What this sweep says:

• The original implementation slows steadily as K rises and stays well behind clostera-fastest at every point in the published sweep.
• The important point is not just the ranking. It is that clostera-fastest keeps clustering comfortably sub-second through K = 256 clusters on 200k x 2048, while the original implementation stays well above the one-second mark.

N sweep: how runtime scales with dataset size

We also fixed the algorithm configuration at K = 64 clusters, M = 64, Ks = 64 and swept the deterministic 2048-dimensional block-mixed dataset from 50k to 800k rows. Each point below uses a 16,384-row warm-up and reports the median of 3 timing runs, so the curve reflects steady-state runtime rather than first-call overhead.

N	original encode s	clostera-fastest encode s	Encode speedup	original cluster s	clostera-fastest cluster s	Cluster speedup
50k	0.680	0.037	18.39x	0.295	0.032	9.11x
100k	1.925	0.073	26.41x	0.602	0.057	10.64x
200k	3.697	0.145	25.47x	1.258	0.109	11.58x
400k	6.921	0.298	23.25x	2.851	0.185	15.41x
800k	12.873	0.641	20.09x	5.680	0.372	15.28x

What this sweep says:

• Encode cost is close to linear in N for every implementation, but the slope is radically different: clostera-fastest holds roughly 1.25M to 1.54M vectors/s once the warm-up is out of the way, while the original implementation stays near 52k to 74k vectors/s.
• At fixed K = 64 clusters, clustering also scales cleanly with dataset size. clostera-fastest stays about 9x to 15x faster than the original implementation across the full sweep.
• The main point for capacity planning is that scaling by N looks predictable, not erratic. That matters when you are extrapolating from pilot runs to hundreds of millions or billions of vectors.

Distribution suite: speed and quality across different data families

We do not benchmark on one flattering Gaussian and declare victory. The committed suite now runs deterministic 10M-vector workloads for:

• Gaussian data
• anisotropic Gaussian data
• Student-t heavy-tailed data
• block-mixed 2048-dimensional data

For each scenario we track:

• encode throughput
• clustering throughput
• reconstruction MSE
• purity
• adjusted Rand index
• normalized mutual information
• v-measure
• assigned-center MSE

Across the suite:

• clostera-fastest improves encode throughput over the original implementation by 25.35x to 32.72x.
• clostera-quality reduces reconstruction error by 2.40x to 3.74x relative to clostera-fastest.
• on end-to-end pipeline time, clostera-quality is faster than the original implementation on every committed 10M-vector suite scenario.
• the original implementation is slower and has visibly worse clustering quality on every committed scenario.

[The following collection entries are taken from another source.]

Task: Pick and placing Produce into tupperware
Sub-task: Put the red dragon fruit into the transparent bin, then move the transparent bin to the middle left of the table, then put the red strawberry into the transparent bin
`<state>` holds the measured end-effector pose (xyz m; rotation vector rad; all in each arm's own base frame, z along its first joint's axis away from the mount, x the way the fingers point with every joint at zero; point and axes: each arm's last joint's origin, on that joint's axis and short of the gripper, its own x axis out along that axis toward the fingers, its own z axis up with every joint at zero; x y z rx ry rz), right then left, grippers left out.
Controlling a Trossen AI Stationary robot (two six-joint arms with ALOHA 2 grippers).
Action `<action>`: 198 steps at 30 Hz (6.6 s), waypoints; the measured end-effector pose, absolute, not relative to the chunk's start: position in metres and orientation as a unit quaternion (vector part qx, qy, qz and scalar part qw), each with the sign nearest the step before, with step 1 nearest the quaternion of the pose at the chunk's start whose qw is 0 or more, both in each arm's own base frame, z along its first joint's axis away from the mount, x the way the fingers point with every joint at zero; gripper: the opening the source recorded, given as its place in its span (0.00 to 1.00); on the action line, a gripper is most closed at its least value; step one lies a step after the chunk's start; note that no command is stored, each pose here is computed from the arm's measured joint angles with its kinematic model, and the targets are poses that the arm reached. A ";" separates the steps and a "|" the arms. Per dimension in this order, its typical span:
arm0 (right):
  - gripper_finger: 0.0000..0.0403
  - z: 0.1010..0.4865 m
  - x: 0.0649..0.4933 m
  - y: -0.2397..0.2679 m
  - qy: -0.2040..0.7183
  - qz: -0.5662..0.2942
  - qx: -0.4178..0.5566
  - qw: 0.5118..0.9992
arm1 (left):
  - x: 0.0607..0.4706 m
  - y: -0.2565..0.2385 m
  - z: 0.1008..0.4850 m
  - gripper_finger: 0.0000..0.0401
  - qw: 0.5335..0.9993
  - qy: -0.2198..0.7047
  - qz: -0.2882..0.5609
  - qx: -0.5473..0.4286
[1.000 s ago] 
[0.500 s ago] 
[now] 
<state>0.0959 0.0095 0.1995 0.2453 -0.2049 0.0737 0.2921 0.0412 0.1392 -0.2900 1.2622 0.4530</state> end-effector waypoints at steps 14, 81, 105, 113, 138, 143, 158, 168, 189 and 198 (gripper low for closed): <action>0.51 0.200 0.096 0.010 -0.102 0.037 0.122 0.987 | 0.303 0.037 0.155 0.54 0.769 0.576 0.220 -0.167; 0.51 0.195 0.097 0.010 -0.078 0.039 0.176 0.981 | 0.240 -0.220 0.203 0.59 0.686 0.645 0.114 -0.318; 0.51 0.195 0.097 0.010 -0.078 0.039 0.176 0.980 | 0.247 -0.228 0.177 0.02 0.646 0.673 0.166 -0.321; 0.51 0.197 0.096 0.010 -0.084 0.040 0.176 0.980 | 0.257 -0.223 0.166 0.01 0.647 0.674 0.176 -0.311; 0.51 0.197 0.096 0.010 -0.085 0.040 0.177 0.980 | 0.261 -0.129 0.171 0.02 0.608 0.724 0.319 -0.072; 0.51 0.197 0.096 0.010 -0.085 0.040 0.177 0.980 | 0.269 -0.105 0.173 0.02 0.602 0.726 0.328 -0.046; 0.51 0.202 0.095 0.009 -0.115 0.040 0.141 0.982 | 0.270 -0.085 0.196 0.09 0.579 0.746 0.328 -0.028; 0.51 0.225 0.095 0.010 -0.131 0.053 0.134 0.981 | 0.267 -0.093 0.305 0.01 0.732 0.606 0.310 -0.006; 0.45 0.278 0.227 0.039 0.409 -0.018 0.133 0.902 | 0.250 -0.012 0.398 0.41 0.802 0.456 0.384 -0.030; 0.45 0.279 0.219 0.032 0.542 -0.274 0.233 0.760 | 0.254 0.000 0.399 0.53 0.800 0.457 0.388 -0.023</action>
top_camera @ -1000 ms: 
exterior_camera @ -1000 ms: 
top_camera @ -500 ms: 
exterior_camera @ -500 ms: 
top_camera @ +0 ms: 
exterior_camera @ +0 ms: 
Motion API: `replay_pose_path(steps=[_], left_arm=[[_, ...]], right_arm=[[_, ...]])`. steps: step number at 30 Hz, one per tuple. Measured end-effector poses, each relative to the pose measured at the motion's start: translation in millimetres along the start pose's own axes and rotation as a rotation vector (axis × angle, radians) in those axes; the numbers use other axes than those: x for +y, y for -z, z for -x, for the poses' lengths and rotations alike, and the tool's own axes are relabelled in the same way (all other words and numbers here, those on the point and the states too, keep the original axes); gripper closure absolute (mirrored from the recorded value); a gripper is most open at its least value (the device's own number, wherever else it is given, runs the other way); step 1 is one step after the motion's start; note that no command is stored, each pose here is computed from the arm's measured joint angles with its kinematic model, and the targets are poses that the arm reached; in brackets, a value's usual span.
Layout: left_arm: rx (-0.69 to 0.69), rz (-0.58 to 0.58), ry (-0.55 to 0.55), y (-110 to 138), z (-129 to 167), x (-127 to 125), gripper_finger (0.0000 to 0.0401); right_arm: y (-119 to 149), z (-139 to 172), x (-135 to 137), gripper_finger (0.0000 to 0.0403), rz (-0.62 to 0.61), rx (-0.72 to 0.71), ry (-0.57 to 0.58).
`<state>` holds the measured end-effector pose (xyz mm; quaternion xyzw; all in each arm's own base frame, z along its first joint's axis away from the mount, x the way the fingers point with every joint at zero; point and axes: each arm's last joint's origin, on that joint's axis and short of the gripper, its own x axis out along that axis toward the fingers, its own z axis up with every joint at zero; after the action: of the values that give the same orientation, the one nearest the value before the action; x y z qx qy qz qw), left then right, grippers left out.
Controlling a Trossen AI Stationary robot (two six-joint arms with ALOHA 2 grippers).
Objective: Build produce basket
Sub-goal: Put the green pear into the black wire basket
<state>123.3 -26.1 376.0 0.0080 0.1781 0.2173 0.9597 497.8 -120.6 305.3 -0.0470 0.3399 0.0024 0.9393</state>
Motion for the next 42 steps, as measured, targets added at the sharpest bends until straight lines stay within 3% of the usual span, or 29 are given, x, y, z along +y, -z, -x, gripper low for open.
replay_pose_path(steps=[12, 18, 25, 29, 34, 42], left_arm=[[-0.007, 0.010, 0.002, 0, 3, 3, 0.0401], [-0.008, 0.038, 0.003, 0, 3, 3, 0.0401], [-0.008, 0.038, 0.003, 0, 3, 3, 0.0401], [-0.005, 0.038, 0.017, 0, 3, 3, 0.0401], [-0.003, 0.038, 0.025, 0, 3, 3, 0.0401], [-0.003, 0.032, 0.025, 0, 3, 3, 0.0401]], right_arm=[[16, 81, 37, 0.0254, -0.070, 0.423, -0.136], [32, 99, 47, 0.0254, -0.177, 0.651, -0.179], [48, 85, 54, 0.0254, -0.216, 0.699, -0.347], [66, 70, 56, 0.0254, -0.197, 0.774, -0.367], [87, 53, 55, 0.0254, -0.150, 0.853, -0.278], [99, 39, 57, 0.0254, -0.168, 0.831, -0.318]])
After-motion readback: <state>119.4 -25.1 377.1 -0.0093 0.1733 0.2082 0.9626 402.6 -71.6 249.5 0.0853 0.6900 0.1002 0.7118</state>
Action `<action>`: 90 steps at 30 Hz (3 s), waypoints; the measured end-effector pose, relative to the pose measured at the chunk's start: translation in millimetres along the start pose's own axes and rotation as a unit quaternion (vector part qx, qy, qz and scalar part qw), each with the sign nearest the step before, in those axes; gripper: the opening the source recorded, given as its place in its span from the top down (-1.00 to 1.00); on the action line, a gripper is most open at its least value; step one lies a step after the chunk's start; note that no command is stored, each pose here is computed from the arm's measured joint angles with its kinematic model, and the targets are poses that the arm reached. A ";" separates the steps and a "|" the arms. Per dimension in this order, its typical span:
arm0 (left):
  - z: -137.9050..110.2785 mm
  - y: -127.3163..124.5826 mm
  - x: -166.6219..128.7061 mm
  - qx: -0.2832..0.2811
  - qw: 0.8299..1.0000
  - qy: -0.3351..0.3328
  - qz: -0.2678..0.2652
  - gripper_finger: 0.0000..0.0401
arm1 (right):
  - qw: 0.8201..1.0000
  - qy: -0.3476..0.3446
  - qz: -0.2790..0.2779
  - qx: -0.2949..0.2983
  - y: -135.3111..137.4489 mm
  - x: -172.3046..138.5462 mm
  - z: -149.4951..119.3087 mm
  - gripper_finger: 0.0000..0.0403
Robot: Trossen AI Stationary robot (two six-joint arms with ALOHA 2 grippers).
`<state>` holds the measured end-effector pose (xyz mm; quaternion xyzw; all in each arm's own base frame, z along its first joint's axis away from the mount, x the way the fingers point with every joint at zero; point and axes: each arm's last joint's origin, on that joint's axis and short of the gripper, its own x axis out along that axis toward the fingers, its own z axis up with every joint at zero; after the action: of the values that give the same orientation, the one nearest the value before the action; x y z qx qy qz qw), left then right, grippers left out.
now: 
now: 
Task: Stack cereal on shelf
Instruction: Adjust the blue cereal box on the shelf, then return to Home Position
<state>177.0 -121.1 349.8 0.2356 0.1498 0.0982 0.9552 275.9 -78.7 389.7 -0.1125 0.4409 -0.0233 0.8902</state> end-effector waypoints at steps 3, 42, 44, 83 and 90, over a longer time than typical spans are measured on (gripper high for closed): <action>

🍏 Apple Silicon is a first-class target

Modern ARM machines are not a side quest. clostera treats them like real production hardware.

• aarch64 uses native NEON distance kernels for the common PQ subvector sizes 4, 8, 16, 32, and 64.
• The PQ assignment path is no longer “build a buffer and scan it later”. It now uses a fused lookup-accumulate-and-select kernel plus SIMD-backed argmin, which matters on Apple Silicon because clustering on PQ codes is often dominated by assignment rather than raw distance evaluation.
• The release workflow builds macOS arm64 wheels alongside x86_64 wheels.
• The same wheel matrix also covers manylinux_2_28 x86_64 and aarch64.
• The release configuration uses openblas-static so published wheels are as self-contained as practical.

If you are running on Apple Silicon, this is not a Rosetta fallback story. There is architecture-specific code in the hot path and packaging support in the release pipeline.

🔧 Under the hood: better initialization, less luck

One of the quietest but most important differences from the original repository is that clostera treats initialization like a real engineering problem instead of a footnote.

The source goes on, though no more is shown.